WHAT THE EXERCISE ASKS =
In the listing below, how many lines contain the string "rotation"? Reply with the number alone.

GIVEN MATERIAL =
::::::::
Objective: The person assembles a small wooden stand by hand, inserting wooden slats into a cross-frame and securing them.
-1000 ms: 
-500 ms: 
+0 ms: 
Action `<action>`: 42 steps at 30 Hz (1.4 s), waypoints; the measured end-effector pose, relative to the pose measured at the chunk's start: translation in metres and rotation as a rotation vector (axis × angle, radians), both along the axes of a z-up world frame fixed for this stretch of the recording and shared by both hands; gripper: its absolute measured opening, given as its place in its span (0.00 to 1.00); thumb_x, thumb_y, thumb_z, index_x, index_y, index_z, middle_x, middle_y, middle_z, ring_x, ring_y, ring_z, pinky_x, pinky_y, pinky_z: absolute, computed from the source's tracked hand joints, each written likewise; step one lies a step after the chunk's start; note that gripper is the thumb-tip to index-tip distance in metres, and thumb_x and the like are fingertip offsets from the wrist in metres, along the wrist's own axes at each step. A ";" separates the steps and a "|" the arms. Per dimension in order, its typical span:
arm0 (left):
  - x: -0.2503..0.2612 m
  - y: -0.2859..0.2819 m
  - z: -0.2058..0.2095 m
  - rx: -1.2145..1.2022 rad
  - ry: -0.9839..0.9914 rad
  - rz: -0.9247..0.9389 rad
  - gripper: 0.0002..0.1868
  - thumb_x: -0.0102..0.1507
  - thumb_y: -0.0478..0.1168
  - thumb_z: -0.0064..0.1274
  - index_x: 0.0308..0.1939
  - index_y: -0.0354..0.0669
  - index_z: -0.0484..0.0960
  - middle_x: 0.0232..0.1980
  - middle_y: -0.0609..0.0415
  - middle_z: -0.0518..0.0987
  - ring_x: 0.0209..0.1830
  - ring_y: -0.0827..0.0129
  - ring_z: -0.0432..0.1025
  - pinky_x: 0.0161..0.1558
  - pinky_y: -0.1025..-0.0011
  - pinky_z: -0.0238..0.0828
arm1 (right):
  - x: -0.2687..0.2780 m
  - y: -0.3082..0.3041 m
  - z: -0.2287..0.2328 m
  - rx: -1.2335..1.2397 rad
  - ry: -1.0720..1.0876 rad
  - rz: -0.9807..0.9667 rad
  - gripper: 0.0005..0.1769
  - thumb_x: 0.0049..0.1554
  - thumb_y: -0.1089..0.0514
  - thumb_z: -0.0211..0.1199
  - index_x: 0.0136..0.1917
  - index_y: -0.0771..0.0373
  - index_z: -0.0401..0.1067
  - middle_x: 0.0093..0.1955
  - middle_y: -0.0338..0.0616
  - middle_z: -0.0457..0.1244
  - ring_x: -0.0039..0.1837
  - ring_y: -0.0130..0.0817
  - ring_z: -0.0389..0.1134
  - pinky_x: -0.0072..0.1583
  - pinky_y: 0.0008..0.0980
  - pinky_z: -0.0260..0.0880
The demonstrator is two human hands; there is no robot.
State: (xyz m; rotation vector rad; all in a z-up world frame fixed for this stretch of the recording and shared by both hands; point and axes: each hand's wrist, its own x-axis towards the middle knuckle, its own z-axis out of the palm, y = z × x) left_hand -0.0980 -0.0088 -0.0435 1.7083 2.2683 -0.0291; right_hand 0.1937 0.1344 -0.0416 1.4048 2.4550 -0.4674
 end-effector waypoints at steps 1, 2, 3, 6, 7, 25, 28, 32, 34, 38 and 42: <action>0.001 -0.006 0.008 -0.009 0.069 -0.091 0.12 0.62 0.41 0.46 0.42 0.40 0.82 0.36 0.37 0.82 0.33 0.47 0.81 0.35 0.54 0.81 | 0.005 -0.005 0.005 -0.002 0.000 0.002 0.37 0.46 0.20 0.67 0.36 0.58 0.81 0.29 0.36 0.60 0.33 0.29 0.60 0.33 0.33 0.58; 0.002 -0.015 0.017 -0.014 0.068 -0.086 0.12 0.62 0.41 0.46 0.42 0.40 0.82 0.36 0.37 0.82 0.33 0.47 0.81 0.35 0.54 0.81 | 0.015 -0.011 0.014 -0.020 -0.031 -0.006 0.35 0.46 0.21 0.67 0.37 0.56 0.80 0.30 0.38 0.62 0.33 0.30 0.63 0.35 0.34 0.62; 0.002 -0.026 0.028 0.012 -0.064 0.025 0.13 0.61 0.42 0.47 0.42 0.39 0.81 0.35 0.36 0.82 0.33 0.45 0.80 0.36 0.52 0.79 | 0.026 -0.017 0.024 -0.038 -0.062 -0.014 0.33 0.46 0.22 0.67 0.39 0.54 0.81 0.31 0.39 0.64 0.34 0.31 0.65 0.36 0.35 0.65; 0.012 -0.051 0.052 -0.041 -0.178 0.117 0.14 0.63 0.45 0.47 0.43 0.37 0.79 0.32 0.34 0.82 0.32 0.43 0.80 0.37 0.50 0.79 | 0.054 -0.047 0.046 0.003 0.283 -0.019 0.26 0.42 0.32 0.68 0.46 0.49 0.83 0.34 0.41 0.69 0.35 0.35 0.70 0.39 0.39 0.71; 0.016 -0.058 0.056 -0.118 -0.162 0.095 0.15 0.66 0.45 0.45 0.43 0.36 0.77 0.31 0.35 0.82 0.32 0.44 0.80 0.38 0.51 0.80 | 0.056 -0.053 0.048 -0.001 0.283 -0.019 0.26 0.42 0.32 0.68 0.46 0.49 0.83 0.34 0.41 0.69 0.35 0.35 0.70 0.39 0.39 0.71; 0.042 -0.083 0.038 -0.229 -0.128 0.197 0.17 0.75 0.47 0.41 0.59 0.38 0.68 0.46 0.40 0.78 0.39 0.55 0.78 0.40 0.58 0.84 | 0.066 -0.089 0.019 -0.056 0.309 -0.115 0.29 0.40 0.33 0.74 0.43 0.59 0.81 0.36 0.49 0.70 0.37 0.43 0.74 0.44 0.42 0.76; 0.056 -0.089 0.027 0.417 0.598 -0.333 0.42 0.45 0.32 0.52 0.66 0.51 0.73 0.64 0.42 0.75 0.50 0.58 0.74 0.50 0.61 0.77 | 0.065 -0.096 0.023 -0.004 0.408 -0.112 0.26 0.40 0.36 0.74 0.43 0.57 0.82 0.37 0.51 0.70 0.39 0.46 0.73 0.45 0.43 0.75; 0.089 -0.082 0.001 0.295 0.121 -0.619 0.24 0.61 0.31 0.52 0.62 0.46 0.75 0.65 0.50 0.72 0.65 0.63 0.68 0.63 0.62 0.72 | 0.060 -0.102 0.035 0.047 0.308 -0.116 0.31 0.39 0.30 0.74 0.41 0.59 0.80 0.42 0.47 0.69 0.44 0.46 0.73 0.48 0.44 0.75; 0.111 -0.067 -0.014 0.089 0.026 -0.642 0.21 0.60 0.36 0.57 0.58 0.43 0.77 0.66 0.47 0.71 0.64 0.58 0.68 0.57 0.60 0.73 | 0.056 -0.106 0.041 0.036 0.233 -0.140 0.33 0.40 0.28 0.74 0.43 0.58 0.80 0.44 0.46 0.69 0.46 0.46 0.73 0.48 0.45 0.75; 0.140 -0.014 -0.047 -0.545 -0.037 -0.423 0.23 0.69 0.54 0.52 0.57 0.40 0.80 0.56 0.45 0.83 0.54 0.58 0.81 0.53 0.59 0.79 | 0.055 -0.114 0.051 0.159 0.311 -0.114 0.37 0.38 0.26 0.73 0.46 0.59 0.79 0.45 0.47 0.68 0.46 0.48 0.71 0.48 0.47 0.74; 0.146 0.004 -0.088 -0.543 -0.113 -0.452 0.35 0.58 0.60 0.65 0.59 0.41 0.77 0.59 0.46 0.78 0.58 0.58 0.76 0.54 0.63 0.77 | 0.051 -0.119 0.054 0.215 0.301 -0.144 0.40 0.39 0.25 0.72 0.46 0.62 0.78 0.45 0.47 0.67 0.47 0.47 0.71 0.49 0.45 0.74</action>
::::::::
RESPONSE TO THE EXERCISE =
2